だから私は仕方なく、それに小さく頷いた。
それからは、〝あの時はこんなことがあったよね〟、〝あの人とあの人、やっぱりカップルになったんだね〟と、他愛のない話でお互い盛り上がった。このやりとりは、半年前にも似たようなことをしたと思う。
この後の展開も、過去と同じなら分かる。きっと小夜は、自分の腕時計を見つめて……
「うわあ、もう十八時だ。寂しいけど、そろそろ帰らなきゃ……」
と、落ち込んだように俯くんだから。
「明日も、早いって言ってたもんね」
「そうなの。朝五時過ぎには家を出発するって、お父さんが言ってた」
「そっか……。かなり早起きだから、頑張らなきゃね」
そう言えば、小夜は少し恥ずかしそうに肩を竦めて。「私、朝苦手だからね」って、唇をきゅっと横に結んだ。
それから、ゆっくりとベンチから立ち上がる私たち。遠くの方から、カアカアとカラスの鳴く声が聞こえてきて空を見上げると、頭上の上で二羽のカラスたちが紅色の海を泳いでいた。
「じゃあ、七海。……またね」
小夜はそう小さく口にして、私に向けて手を振る。少し寂しそうに呟かれた別れの言葉だったけれど、小夜は笑顔だった。
ほら、……早く、言わなくちゃ。
小夜が向こう側に行ってしまう前に、もう二度と会えなくなる前に。小夜、ありがとうって、感謝を伝えないと。
それが、目的だったじゃない。
そう思っているのに、なかなかそれを言葉にはできなくて。
「……うん、またね」
馬鹿な私は、自分の思っている言葉とは全く反対の言葉を口にしてしまう。
小夜は口元を優しく緩め、私に背を向けた。絶望感と、情けなさと、よく分からないものが私の胸を掻き乱す。

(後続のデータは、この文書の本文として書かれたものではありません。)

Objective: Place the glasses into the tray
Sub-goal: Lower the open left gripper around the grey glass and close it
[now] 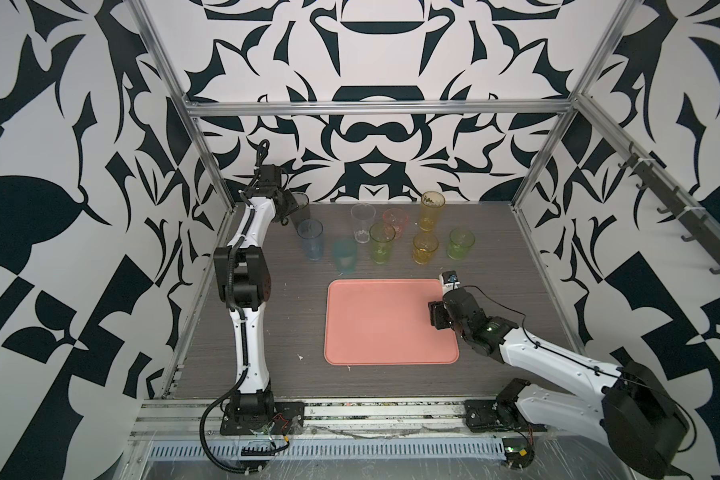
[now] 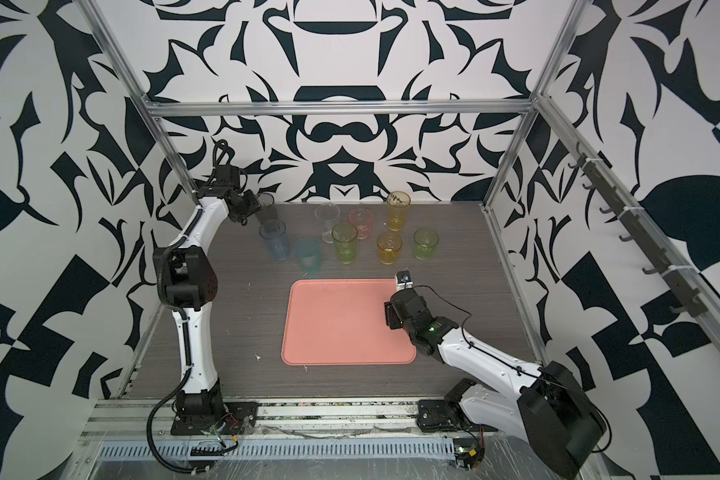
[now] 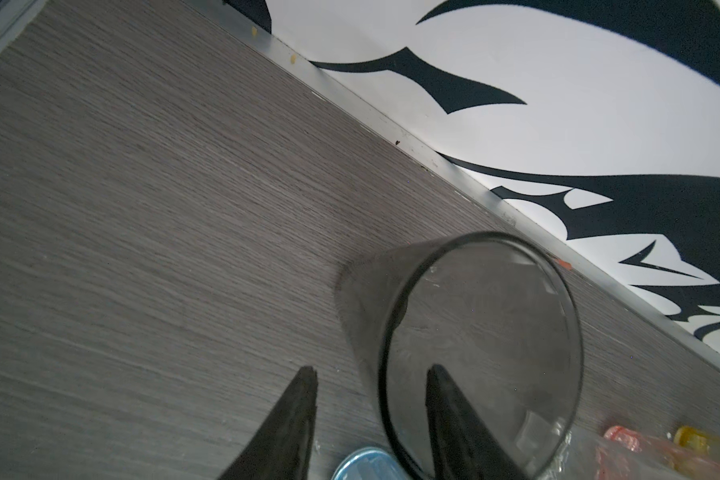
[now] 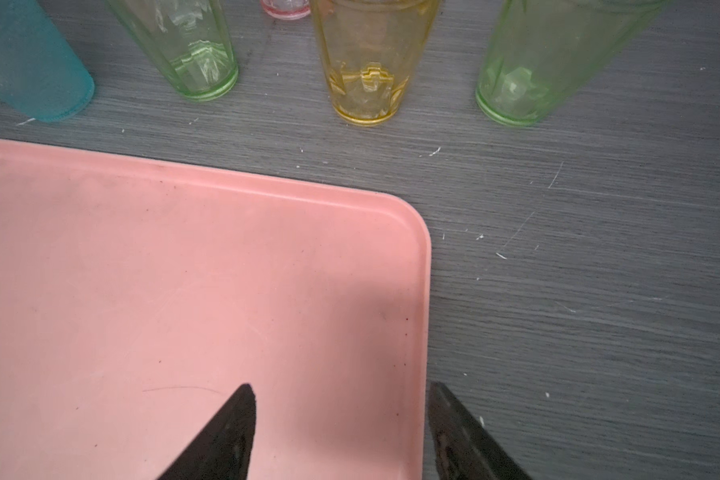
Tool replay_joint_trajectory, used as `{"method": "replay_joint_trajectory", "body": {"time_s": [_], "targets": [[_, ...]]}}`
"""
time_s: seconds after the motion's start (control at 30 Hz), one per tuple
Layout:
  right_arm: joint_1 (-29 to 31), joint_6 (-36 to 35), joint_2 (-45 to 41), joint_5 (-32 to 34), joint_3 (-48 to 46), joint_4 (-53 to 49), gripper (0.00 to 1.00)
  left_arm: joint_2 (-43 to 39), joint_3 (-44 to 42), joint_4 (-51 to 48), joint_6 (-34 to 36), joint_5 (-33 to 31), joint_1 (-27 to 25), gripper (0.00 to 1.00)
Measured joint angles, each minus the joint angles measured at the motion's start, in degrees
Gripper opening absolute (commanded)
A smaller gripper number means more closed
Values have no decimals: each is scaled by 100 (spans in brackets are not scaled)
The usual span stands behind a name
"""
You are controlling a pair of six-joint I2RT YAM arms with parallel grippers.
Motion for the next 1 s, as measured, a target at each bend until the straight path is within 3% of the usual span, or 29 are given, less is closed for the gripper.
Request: {"method": "replay_joint_trajectory", "body": {"time_s": [1.0], "targets": [[0,-2,114,0,0,-4,68,94,7,-28,140,136,61,17]]}}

ずっと、ずっと私と友達でいてくれた、信じてくれた大切な人との別れが、こんなものでいいわけがない。……頑張れ、私。
意を決して、彼女の名前を呼ぼうとした、その時だった。
「……七海」
私が呼ぶよりも先に、小夜が私のことを呼び、くるりとこちらに振り返った。彼女の方から声をかけてくるとは思ってもいなかった私は、呆気にとられて目を見開く。
小夜は、そんな情けない私の表情を見て、やんわりと頬を落とした。
「私、この高校にきてよかった。七海と、出会えたから」
四メートル、または五メートルほどだろうか。少しだけ遠くなった小夜の姿。けれど、その表情も、仕草も、声も。私には十分すぎるほどに届いている。